(Records excerpted from a collection)
• • • •
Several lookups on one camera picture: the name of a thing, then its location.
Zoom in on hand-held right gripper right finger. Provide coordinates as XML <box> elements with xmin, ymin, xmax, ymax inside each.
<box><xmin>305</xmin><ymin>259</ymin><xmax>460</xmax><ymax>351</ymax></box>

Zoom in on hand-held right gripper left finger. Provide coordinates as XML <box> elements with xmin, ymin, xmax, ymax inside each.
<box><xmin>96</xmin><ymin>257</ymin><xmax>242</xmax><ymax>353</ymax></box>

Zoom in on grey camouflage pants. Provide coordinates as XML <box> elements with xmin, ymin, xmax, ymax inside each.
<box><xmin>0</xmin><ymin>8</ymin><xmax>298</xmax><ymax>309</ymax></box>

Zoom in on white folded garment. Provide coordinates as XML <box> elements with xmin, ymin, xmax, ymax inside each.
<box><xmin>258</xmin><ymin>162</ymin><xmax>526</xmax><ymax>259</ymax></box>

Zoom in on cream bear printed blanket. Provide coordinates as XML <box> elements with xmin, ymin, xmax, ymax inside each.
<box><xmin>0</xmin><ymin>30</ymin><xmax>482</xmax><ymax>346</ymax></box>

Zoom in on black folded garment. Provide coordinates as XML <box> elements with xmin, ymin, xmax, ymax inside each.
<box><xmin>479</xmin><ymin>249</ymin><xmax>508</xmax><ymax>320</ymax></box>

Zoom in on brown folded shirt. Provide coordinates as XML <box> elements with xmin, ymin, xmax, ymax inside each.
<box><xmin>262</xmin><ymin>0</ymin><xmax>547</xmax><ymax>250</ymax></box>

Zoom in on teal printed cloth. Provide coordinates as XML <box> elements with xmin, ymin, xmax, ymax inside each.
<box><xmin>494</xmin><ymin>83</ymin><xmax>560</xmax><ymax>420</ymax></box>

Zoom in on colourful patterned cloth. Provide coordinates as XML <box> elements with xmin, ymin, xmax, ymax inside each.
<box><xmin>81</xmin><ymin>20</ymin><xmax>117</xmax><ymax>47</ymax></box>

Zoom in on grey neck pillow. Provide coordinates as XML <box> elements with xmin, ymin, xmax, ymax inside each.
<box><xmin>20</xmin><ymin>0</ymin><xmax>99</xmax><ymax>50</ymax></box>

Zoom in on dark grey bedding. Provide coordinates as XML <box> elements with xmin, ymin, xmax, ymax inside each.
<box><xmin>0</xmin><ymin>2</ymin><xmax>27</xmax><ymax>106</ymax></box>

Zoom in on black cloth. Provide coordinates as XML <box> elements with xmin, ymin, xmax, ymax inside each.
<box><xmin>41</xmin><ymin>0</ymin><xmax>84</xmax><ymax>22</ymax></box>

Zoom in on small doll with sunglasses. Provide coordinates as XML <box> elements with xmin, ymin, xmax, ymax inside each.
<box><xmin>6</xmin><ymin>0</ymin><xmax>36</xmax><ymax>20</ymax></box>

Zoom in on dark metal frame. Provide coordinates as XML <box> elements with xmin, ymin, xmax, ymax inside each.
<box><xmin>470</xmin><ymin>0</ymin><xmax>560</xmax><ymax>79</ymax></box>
• • • •
Word for word, retype the lines from the one containing "Zoom in on black cloth." through the final line of the data, including both ends and nothing more.

ANSWER =
Zoom in on black cloth. Provide coordinates as XML <box> elements with xmin, ymin, xmax, ymax inside each.
<box><xmin>41</xmin><ymin>0</ymin><xmax>84</xmax><ymax>22</ymax></box>

Zoom in on small doll with sunglasses. Provide coordinates as XML <box> elements with xmin, ymin, xmax, ymax inside each.
<box><xmin>6</xmin><ymin>0</ymin><xmax>36</xmax><ymax>20</ymax></box>

Zoom in on dark metal frame. Provide coordinates as XML <box> elements with xmin, ymin, xmax, ymax inside each.
<box><xmin>470</xmin><ymin>0</ymin><xmax>560</xmax><ymax>79</ymax></box>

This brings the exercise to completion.